2007年当時、夕張市は観光開発の失敗や人口減少に伴う税収低下が重なり、約353億円の累積赤字を抱えて財政再生団体に指定された。全国で唯一の「財政再生団体」として、厳格な再建計画を余儀なくされ、市職員の給与カット、公共サービスの削減、施設の統廃合など、痛みを伴う施策が続いた。
その後、行政運営の効率化と市民の協力により徐々に財政は改善。特に近年では、鈴木直道市長(当時)のもとで行われた徹底したコストカットや自費による経費負担など、象徴的な“自助再建”の姿勢が注目を集めた。市の支出削減に加え、観光・地域振興による歳入確保も進み、ついに黒字転換を達成。国からの借入金の完済が視野に入った。

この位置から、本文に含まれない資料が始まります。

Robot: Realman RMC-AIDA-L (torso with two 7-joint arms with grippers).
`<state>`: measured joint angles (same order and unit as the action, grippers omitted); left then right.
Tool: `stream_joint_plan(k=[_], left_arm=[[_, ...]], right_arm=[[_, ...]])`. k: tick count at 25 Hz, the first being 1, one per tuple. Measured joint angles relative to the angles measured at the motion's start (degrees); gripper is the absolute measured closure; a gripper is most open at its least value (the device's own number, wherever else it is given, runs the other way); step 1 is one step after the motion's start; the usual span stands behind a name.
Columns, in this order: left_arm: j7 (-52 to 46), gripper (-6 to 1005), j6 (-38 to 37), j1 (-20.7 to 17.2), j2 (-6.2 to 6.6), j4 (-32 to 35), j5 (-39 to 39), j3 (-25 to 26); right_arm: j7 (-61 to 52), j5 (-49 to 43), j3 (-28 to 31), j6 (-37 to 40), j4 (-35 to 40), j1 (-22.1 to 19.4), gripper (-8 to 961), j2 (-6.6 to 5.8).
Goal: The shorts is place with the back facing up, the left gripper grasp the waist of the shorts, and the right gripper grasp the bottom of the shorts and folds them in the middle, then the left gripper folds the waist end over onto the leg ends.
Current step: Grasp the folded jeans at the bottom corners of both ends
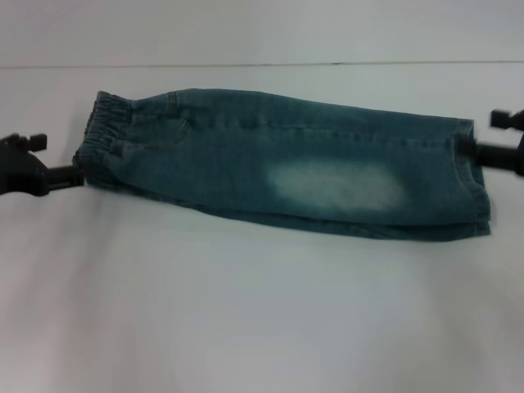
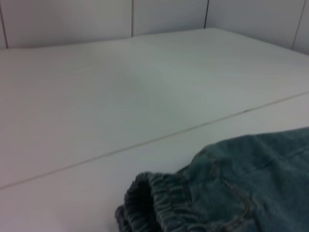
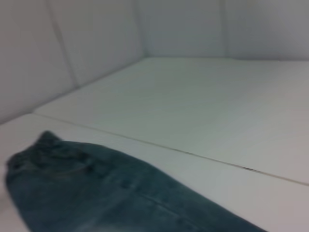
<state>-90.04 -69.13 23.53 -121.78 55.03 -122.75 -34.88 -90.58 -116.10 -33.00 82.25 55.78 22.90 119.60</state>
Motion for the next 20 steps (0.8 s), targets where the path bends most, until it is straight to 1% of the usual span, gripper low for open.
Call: stream_joint_plan(k=[2,6,9,12,16,20], left_arm=[[1.66,53,2.12,0.39,0.08,-2.5,-0.39,-0.25],[3.53,61,5.2,0.58,0.09,-4.87,-0.47,-0.82],[4.97,62,7.2,0.73,0.08,-6.03,-0.5,-0.99],[6.42,62,9.43,0.91,-0.01,-6.84,-0.55,-1.16],[9.62,62,13.42,1.73,-0.67,-8.74,-0.48,-1.16],[12.79,63,16.65,3.1,-1.17,-11.11,-0.49,-1.16]], right_arm=[[2.32,0.21,-0.19,3.2,-0.73,-0.14,68,0.03],[9.5,0.15,-0.47,13.33,-2.4,-0.41,68,0.13],[13.04,0.15,-0.58,17.76,-4.4,-0.48,69,0.19],[13.21,0.07,-1.53,18.34,-5.92,-0.3,69,0.19],[13.27,0.14,-3.28,18.37,-7.49,-0.37,76,0.4],[13.33,0.23,-3.51,18.36,-9.25,-0.14,79,0.35]])
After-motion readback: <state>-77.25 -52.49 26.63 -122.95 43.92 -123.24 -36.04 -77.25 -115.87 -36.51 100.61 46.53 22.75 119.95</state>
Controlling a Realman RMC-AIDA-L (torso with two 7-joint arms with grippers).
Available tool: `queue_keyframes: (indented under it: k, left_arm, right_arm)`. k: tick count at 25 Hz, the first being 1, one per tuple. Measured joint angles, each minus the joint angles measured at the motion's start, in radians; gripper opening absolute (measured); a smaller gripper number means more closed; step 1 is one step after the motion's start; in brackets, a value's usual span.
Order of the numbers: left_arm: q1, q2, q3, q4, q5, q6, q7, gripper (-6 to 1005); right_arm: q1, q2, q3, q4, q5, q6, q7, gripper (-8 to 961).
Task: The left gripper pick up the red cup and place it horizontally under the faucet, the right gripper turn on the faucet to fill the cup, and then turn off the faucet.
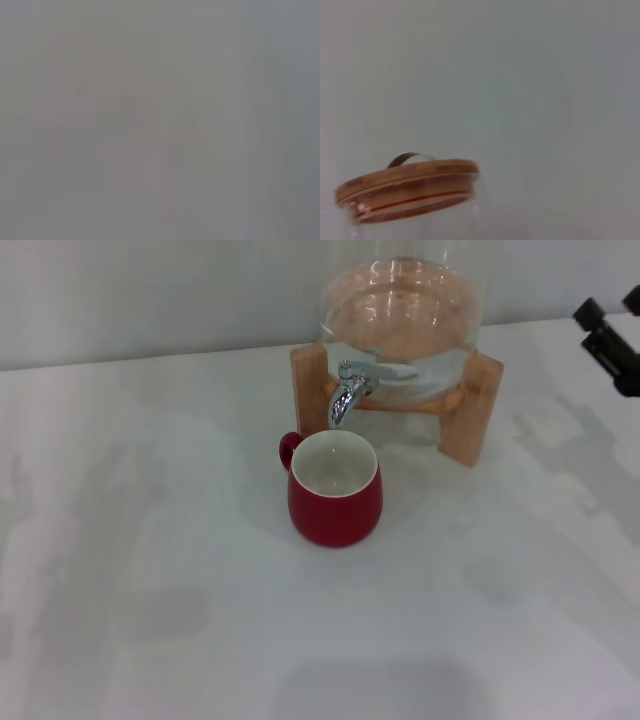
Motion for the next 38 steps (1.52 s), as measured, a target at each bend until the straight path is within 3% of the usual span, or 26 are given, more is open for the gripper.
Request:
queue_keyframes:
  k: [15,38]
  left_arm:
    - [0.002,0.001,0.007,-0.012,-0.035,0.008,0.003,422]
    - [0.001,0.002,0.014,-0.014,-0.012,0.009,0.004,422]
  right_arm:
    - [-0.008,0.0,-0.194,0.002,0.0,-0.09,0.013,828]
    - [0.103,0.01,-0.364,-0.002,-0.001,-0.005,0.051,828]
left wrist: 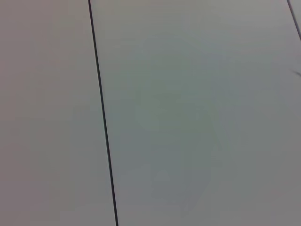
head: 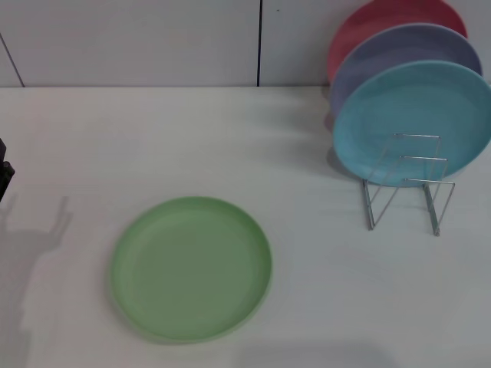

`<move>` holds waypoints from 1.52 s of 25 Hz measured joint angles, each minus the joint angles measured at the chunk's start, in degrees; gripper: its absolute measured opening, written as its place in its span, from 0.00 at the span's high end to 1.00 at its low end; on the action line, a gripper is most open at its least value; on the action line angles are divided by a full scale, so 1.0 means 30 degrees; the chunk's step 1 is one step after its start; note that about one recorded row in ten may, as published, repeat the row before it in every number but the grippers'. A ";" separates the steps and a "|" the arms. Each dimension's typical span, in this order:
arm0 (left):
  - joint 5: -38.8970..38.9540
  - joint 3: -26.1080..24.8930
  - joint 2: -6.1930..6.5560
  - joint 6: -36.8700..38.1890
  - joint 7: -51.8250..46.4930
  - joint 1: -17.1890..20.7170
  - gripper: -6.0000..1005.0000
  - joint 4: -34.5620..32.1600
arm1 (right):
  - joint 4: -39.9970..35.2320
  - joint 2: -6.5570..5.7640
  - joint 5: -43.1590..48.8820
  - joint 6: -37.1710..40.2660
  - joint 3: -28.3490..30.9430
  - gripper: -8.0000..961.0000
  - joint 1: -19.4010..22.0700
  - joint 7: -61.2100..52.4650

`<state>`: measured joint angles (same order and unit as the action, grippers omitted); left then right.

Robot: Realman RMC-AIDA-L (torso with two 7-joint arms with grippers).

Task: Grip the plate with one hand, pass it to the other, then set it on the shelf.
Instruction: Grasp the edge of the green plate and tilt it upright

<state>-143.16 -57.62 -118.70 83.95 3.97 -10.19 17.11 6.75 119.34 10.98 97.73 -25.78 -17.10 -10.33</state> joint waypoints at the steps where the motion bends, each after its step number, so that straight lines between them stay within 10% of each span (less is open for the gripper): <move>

再建の過程では、市民生活にも大きな負担がのしかかった。公務員給与は最大で30%削減され、医療・福祉施設の統合により利便性が低下するなど、「痛みの共有」は避けられなかった。しかし、市民の間では「二度と破綻を繰り返さない」という意識が定着し、行政の透明化が進んだことは大きな成果とされている。
一方で、夕張市が直面している課題は依然として深刻だ。2025年現在の人口は約7,000人弱と、ピーク時(1960年代)の10分の1以下。高齢化率も50%を超えており、若年層の定住促進と産業の再構築が急務とされる。市は財政完済後、職員給与の「正常化」を進め、外部からの人材確保や地域経済の活性化を図る方針だ。
専門家の間では、「財政再建はゴールではなくスタート」との見方が強い。北海道大学の地方財政研究者は「夕張は日本の“人口減少先進地”でもある。完済後は財政規律を保ちつつ、地域産業をどう維持・創出するかが問われる」と指摘する。
市では、観光再生や移住促進に向けた新たな取り組みも進行中。旧夕張炭鉱跡地を活用した産業遺産ツーリズムや、自然資源を活かしたリゾート開発の計画が模索されている。近年では映画祭の再興や地域コミュニティのデジタル化も進み、“破綻の記憶”を未来への教訓とする動きが広がっている。
18年に及ぶ再建の歩みは、地方財政再生のモデルケースとして全国の自治体に影響を与えた。国の支援に依存せず、地道な努力で立ち直った夕張市の姿は、人口減少時代を迎える日本全体への示唆を含んでいる。
2026年度、夕張市は正式に国への借金を完済し、「再生自治体」としての新たな章を開く。だがその先には、再建後の“持続可能なまちづくり”という次なる課題が待っている。破綻の痛みを乗り越えたこの小都市が、今度は地方再生の希望としてどこまで進化できるかが注目される。